Fixed Mortgages – Today’s Market Conditions

Due to the recent recession, there’s a glut in the economy. Those selling houses increase as the people purchasing homes lag behind them in numbers.  This makes the price of the houses for sell drop. At this writing, the prices dropped an average of 1.7 percent this month alone. This also means banks don’t sell as many fixed mortgages as they did when housing sold rapidly. When you add the lower rate for fixed mortgages to the decrease in prices last month it spells bargains for home shoppers.

However, bargains on homes aren’t the only benefits homebuyers receive. The financial market conditions make it the perfect time to secure fixed mortgages. Fixed mortgages are now bargain priced for homebuyer for two reasons.  The lending rate from the Bank of England, the entity that loans the money to the banks, is at 0.5 percent, which translates to lower rates for you on fixed rate mortgages.

Besides the interbank lending rate being lower, banks have a huge profit margin on fixed mortgages and are now in a war to get as many fixed rate mortgages as possible. In order to get the fixed mortgages, they’re lowering rates and still making a tidy profit in the process. The profit margin for banks on fixed mortgages is higher than it has historically been.

When you consider the profitability for fixed mortgages was 1.28 percent just two years ago and today, fixed mortgages have an average margin of 3.29 percent, you can see why the banks can start an interest rate war and slash some of the rates. They’ll still make record returns and attract more business in the process of lowering the fixed mortgage rates.  The lending institutions find it a win/win situation to lower rates and secure more fixed mortgages.

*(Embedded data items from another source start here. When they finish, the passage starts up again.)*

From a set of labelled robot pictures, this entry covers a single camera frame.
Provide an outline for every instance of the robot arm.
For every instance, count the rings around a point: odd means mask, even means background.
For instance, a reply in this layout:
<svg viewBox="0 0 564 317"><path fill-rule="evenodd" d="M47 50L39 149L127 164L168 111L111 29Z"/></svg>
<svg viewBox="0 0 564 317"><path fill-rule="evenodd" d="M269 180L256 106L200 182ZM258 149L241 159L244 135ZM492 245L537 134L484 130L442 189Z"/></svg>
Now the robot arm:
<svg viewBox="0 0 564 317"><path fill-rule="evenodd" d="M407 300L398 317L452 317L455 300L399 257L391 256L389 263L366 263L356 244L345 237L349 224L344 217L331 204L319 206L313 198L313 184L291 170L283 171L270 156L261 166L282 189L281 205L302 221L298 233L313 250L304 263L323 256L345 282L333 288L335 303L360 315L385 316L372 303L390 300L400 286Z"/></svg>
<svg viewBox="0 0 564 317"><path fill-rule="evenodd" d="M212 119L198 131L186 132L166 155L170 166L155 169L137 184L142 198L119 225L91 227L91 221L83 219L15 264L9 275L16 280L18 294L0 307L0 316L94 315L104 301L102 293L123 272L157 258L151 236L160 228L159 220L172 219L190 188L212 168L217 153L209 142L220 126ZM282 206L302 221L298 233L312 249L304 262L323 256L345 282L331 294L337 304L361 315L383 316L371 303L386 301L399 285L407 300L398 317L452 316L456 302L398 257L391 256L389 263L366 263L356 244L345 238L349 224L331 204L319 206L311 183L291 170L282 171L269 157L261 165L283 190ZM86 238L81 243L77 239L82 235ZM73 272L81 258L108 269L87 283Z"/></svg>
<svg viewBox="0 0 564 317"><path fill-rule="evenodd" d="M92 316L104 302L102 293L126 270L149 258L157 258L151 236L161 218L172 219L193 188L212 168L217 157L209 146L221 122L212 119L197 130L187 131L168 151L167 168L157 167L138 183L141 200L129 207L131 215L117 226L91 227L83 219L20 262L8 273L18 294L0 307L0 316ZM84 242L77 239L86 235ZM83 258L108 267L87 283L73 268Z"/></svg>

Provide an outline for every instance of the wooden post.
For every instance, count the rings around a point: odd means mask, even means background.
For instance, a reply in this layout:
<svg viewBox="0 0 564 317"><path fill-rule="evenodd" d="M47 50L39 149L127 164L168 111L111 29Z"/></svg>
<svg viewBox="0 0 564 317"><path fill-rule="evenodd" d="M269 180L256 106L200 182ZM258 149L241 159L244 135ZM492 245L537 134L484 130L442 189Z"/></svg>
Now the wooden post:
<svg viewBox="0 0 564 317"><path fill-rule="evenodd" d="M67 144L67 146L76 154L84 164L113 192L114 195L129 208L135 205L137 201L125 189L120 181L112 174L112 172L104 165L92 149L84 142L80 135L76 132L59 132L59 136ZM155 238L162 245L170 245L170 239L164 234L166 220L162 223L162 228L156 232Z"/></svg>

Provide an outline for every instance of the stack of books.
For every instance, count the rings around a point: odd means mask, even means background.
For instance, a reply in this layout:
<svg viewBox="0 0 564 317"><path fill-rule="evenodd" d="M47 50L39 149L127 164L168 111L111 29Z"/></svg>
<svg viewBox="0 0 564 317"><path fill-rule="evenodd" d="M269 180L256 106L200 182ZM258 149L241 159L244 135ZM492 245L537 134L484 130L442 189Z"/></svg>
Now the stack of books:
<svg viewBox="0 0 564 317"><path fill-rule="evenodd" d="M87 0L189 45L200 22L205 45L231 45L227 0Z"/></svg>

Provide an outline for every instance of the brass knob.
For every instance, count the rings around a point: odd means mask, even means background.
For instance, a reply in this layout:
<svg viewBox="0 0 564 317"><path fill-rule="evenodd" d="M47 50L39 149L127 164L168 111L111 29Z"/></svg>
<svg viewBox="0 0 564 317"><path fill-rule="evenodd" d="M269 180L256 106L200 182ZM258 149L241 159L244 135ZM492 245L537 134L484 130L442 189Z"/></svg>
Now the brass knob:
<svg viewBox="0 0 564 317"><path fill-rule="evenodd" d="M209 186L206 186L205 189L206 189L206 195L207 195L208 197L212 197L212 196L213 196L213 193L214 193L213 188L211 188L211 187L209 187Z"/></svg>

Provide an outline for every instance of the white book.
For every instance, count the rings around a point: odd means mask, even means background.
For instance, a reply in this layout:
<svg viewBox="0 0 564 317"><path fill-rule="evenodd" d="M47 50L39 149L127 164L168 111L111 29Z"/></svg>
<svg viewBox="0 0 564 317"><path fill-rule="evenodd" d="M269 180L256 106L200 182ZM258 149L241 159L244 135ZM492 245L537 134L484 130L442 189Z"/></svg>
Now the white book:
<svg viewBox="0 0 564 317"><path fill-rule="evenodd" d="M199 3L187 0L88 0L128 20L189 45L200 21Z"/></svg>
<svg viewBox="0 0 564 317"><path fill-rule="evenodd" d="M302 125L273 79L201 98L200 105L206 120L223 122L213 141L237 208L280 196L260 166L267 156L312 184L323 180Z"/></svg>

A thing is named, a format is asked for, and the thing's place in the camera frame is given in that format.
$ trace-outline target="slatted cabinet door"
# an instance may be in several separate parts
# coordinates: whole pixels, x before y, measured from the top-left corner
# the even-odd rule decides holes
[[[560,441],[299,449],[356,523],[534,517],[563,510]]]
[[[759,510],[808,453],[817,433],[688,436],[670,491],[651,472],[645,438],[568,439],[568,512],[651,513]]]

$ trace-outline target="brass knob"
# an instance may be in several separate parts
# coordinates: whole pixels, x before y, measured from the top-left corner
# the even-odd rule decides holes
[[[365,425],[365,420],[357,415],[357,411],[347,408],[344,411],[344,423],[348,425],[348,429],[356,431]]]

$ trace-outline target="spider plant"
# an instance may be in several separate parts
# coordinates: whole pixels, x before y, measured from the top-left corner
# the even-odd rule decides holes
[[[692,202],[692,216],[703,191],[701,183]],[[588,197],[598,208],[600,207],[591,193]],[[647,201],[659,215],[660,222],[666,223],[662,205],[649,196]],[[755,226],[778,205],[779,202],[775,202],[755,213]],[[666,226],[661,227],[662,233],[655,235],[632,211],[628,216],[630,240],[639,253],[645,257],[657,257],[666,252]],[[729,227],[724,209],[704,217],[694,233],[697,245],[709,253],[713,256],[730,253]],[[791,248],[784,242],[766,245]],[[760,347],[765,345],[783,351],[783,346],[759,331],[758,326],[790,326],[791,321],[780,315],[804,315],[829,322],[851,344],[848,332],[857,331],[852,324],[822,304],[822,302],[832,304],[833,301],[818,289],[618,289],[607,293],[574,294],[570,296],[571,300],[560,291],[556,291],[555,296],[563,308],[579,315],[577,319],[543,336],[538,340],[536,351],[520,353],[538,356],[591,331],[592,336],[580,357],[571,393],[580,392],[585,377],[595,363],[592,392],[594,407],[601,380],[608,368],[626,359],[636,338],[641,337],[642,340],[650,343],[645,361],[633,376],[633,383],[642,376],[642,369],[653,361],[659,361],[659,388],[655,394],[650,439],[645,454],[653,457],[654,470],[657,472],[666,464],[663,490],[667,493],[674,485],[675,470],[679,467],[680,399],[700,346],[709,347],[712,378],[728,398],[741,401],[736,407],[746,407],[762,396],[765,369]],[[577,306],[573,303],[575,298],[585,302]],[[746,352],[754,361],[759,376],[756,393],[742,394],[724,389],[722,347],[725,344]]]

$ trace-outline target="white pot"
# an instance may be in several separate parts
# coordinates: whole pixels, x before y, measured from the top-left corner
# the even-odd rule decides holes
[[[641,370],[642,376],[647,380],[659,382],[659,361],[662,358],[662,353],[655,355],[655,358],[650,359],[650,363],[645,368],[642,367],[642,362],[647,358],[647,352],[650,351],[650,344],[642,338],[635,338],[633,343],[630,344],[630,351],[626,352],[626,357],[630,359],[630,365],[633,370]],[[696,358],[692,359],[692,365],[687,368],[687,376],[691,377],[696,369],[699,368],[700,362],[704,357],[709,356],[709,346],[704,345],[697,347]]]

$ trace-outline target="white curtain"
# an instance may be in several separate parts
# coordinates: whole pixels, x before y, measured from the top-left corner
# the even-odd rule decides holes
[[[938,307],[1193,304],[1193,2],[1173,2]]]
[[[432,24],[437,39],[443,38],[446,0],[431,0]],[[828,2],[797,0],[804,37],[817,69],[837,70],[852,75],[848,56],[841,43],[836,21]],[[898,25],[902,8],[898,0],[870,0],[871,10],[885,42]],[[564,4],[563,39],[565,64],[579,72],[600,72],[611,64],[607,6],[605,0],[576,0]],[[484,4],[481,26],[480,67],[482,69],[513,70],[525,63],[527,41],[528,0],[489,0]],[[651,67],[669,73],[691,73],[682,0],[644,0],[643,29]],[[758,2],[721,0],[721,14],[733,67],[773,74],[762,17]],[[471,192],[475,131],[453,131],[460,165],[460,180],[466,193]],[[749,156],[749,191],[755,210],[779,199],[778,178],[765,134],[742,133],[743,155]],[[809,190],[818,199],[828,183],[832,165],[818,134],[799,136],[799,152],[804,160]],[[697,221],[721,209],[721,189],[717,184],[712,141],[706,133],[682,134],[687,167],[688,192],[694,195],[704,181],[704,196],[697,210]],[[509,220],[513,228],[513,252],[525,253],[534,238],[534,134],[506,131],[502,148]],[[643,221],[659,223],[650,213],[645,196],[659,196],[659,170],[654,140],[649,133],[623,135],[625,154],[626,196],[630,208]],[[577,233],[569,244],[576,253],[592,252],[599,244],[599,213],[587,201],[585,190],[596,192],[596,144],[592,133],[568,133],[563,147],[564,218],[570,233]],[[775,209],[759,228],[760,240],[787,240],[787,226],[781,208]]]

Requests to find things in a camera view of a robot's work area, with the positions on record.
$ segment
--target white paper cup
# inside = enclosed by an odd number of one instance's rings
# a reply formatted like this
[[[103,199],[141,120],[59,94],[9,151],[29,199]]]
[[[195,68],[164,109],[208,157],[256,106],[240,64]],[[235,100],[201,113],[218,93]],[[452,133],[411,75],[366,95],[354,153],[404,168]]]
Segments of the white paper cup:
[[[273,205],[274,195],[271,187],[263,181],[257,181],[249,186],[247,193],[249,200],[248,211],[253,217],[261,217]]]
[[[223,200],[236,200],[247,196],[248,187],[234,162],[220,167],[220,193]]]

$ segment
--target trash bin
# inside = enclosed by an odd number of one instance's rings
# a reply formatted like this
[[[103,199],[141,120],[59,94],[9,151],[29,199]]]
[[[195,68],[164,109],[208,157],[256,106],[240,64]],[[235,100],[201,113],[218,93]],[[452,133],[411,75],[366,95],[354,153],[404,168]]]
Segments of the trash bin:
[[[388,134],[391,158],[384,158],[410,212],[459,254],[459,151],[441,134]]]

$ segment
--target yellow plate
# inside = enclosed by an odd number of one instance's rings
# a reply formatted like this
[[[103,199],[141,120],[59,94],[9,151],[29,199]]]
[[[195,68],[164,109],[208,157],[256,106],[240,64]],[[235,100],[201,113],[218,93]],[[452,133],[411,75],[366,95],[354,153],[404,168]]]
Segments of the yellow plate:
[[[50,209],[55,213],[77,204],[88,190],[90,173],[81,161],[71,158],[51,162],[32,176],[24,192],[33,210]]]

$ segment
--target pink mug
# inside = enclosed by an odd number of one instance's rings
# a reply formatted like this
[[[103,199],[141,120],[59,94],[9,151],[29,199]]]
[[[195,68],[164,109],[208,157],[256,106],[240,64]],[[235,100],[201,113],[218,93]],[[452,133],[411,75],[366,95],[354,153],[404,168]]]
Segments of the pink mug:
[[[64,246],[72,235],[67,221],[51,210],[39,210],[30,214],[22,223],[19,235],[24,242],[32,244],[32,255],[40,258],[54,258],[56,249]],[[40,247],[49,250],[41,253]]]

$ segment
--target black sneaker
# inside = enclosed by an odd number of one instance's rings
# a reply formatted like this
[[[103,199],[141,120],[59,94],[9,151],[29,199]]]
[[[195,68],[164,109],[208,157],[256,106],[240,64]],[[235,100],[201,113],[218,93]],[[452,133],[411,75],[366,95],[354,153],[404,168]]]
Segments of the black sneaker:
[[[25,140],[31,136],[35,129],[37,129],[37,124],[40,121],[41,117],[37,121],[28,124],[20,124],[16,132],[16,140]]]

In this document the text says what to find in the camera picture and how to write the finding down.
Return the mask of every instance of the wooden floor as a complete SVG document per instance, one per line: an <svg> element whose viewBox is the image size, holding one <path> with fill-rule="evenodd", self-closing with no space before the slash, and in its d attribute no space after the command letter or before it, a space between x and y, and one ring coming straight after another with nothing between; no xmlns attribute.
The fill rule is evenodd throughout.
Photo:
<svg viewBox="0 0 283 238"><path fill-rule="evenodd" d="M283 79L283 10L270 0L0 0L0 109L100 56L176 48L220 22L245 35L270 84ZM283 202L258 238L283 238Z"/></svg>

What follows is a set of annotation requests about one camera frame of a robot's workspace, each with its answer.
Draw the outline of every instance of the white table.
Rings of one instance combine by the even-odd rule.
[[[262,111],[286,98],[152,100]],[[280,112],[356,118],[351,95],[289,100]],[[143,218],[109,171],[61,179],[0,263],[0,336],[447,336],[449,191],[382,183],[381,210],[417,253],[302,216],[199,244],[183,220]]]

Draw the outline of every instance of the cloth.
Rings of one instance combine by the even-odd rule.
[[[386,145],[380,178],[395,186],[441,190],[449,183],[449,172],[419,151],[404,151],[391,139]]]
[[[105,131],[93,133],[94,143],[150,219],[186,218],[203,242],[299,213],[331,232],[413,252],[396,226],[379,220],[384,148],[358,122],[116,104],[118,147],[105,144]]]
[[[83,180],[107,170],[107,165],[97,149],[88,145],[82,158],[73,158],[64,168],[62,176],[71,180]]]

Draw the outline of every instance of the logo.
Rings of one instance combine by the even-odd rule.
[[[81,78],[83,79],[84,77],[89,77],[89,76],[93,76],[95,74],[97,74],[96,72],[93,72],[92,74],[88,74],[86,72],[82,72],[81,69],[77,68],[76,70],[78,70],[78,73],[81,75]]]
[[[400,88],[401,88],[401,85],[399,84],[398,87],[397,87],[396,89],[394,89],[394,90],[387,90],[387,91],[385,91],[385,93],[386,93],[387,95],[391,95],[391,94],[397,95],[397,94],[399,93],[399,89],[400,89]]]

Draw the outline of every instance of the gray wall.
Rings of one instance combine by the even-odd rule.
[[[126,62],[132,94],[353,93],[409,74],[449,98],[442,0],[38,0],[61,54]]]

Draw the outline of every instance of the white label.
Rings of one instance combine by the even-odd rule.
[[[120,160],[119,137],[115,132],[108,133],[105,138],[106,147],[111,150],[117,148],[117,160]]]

Will this wonderland for homebuyers continue? The answer is no. Based on historic events, both the rates on fixed mortgages and lower housing prices will disappear. According to historical data, right after a recession, people begin to purchase items they require, including houses and the interest rate for fixed mortgages increase. During the period of recession, everyone waits so they can either get the best bargain or insure job safety.

At the first indication of recession end, the smart shopper will note the levelling of home prices. He knows the market bottomed out and now rushes in to buy. It takes a little longer for others to catch on to the fact that prices are going up and it’s time to buy. Soon, instead of a buyers market, the house market becomes a sellers market and everyone wants fixed rate mortgages.

The same scenario that occurs in the housing market occurs in all retail sectors. The number of deep discount sales decrease as the bargain hunter rushes out to snatch his prize before the price increases. Soon, prices increase because there’s more demand than supply.  This causes prices to increase even more and is the beginning of inflation. Inflation dramatically affects the market for fixed mortgages.

The government notes the higher rate of inflation and lowers it by increasing interest rates. The Bank of England no longer charges lending institutions 0.5 percent but a higher amount. That higher amount reflects in the increased rate the banks charge for fixed rate mortgages and adjustable rate mortgages.  Both of these mortgages increase in cost.

The forecast can be scary. Some predictions say that the interest rate on fixed rate mortgages could increase as much as 8 percent over the next two years. Others predict an increase in fixed mortgages but suggest that it won’t climb more than 1.5 percent for fixed mortgages and adjustable mortgages over the next year and a quarter because of a soft economy and slow economic growth.